There are several tabs near the top of the window for working with the data:

  • Database Structure: View the tables in your database and the columns they contain.
  • Browse Data: Browse the data for each table.
  • Execute SQL: Write and execute SQL queries.

Basic Requirements

You can download the data you’ll be using for this specific project here.

Let’s break this project down into a couple different parts.

Exploration: Familiarize yourself with the dataset.

  • What range of years are represented in the data?
  • What are the shortest and longest-distanced flights, and between which 2 cities are they?
    • Note: When we imported the data from a CSV file, all fields are treated as a string. Make sure to convert the value field into a numeric type if you will be ordering by that field. See here for a hint.
  • How many distinct cities are represented in the data (regardless of whether it is the source or destination)?
    • Hint: We can use UNION to help fetch data from both the city1 and city2 columns. Note the distinction between UNION and UNION ALL.
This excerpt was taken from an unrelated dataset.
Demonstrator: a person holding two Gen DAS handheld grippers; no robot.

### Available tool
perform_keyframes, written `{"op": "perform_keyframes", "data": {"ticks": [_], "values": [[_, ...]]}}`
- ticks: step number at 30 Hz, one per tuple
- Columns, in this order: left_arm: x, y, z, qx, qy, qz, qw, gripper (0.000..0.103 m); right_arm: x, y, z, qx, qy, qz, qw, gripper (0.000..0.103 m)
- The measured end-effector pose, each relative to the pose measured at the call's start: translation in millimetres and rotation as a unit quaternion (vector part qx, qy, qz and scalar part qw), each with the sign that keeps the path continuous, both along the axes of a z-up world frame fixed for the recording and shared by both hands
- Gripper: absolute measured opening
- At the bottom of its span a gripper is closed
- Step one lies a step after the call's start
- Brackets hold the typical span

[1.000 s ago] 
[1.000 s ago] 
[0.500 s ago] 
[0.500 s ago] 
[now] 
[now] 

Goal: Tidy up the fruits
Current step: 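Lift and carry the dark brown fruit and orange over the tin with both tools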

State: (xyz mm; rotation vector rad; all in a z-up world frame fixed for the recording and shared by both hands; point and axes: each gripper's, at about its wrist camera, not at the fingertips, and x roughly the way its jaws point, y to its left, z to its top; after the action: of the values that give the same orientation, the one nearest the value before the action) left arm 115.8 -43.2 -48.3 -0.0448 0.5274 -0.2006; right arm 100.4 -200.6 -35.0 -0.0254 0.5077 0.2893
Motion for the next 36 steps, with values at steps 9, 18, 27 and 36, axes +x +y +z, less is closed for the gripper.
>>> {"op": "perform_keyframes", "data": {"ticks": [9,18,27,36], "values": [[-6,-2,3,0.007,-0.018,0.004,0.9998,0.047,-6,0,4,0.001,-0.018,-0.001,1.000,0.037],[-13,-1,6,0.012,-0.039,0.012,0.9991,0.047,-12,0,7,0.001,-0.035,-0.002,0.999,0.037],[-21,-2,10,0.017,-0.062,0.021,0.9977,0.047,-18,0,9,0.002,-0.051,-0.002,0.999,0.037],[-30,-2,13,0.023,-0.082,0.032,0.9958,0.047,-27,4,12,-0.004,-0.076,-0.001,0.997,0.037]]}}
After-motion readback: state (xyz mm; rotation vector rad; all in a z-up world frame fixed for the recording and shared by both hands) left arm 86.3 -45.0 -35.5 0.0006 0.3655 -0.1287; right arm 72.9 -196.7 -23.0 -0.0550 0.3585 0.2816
Analysis: Further explore and analyze the data.

  • Which airline appear most frequently as the carrier with the lowest fare (ie. carrier_low)? How about the airline with the largest market share (ie. carrier_lg)?
  • How many instances are there where the carrier with the largest market share is not the carrier with the lowest fare? What is the average difference in fare?

Additional Challenges

Intermediate Challenge

  • What is the percent change in average fare from 2007 to 2017 by flight? How about from 1997 to 2017?
    • Hint: We can use the WITH clause to create temporary tables containing the airfares, then join them together to compare the change over time.
  • How would you describe the overall trend in airfares from 1997 to 2017, as compared 2007 to 2017?

Advanced Challenge

  • What is the average fare for each quarter? Which quarter of the year has the highest overall average fare? lowest?
    • Note: Not all flights (ie. each city-pair route) have data from all 4 quarters - which may skew the average. Let’s try considering only flights that have data available for all 4 quarters.
  • Considering only the flights that have data available on all 4 quarters of the year, which quarter has the highest overall average fare? lowest? Try breaking it down by year as well.
    • Hint: To consider only flights that have data available for all 4 quarters, we could join the table with itself - each of those tables should be filtered to have data from one quarter.

Resources & Support

Project-specific resources

  1. SQLite Documentation
  2. SQLite Tutorial
  3. View Data Variable Description

General Resources

  1. How to get set-up for coding on your computer
  2. What is a Relational Database Management System?
  3. What you need to know about Git, GitHub & Coding in Teams
  4. How developer teams work
  5. First steps in tackling a group project
  6. Resource on writing pseudocode to get started with off-platform projects

Community Support

Want to look for additional help or someone to work with (or somewhere to brag about your finished project)? Join our Community Discord to meet other learners like yourself!

Once you’re done…

Share in the Forums for feedback and to see some other ways of solving this problem!

5 Likes

Hi ! Thank you for the project ! But… can access the data base with DB Browser… It needs a encryption key to open the data base downloaded from Google Sheet… Where can I get this key?

Thanks !

Greg

3 Likes

The same here. Did you understand how to solve the problem?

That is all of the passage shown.